Crane Tele-Operation
Heavy Machinery
Computer Vision
For Sennebogen, we built a teleoperation system that was shown on bauma 2025. It features a virtual shadow depth visualization, while streaming video & control signals with low latency (sub 100ms, including AI inference for depth visualization and object classification).
Shadow Projection
A key part of the user interface is a virtual shadow of the implement that gives the user a way to "aim" in all three axis:
Depth projection and control panel
- The stereo camera creates a point cloud for the current frame
- The point cloud is rotated by the camera IMU vector so it is aligned with the gravity vector
- We transform the last known implement position from CAN into this point cloud coordinate system
- Highlight pixels in the image that are near the implement position, based on their 3D point cloud position
Hardware
The key components of this system are:
| Component | Description | Price |
|---|---|---|
| Stereolabs ZEX X AI camera | High-performance camera for depth perception and 3D vision with integrated IMU | ~$400 |
| NVIDIA Jetson Orin | AI computing platform for edge inference and real-time video processing | ~$2,000 |
| PCAN-Ethernet Gateway | CAN bus gateway for vehicle communication | ~$400 |
| Teltonika RUTX50 with Tailscale | Industrial 5G router with VPN for secure, low-latency remote connectivity | ~$500 |
Software
On the sender side two cameras are connected to the Jetson Orin via GMSL. The Stereolabs SDK renders a point cloud from the calibrated pair of ZED X One cameras.

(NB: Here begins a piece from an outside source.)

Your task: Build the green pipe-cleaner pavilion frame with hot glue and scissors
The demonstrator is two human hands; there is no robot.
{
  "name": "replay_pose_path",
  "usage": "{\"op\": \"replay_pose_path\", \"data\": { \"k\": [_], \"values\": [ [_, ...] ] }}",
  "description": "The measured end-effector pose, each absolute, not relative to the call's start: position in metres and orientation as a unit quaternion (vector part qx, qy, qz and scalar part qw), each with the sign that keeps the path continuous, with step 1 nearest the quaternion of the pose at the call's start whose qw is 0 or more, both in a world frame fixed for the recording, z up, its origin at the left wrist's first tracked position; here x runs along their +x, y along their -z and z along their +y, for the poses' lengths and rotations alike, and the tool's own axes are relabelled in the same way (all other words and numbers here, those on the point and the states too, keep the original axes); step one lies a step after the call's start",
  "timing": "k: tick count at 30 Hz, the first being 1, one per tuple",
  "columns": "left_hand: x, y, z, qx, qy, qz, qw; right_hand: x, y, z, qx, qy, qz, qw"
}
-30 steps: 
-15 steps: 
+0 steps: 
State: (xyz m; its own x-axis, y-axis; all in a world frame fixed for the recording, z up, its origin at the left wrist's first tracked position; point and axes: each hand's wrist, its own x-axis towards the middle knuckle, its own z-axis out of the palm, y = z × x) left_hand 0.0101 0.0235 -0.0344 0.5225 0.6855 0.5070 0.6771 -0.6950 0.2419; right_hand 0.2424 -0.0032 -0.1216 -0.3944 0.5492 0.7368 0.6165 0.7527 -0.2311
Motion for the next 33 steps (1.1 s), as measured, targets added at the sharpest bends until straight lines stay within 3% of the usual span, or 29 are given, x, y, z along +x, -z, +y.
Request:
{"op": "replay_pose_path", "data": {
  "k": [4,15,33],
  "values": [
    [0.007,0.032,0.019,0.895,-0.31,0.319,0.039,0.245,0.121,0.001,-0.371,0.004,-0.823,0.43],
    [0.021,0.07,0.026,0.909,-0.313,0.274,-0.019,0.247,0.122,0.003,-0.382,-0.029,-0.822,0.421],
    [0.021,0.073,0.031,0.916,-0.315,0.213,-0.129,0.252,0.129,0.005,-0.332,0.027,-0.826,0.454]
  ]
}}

The receiver opens a connection to the sender and decodes the stream of point-cloud & video data, using a modified version of ffmpeg with improved hardware encoding & decoding.
The receiver runs the user interface, which decodes the stream, and connects to the PCAN gateway to receive important status messages, as well as the implement coordinates.
Network connectivity between sender & receiver is provided by a set of Teltonika routers, which contain a failover to a secondary Starlink network if the primary connection fails. The backup network introduces a lot of additional latency, but still offers some limited functionality for tele-operation. Video stream & control signals are encrypted through a Wireguard VPN, which provided the lowest latency in our testing, compared to other VPN technologies.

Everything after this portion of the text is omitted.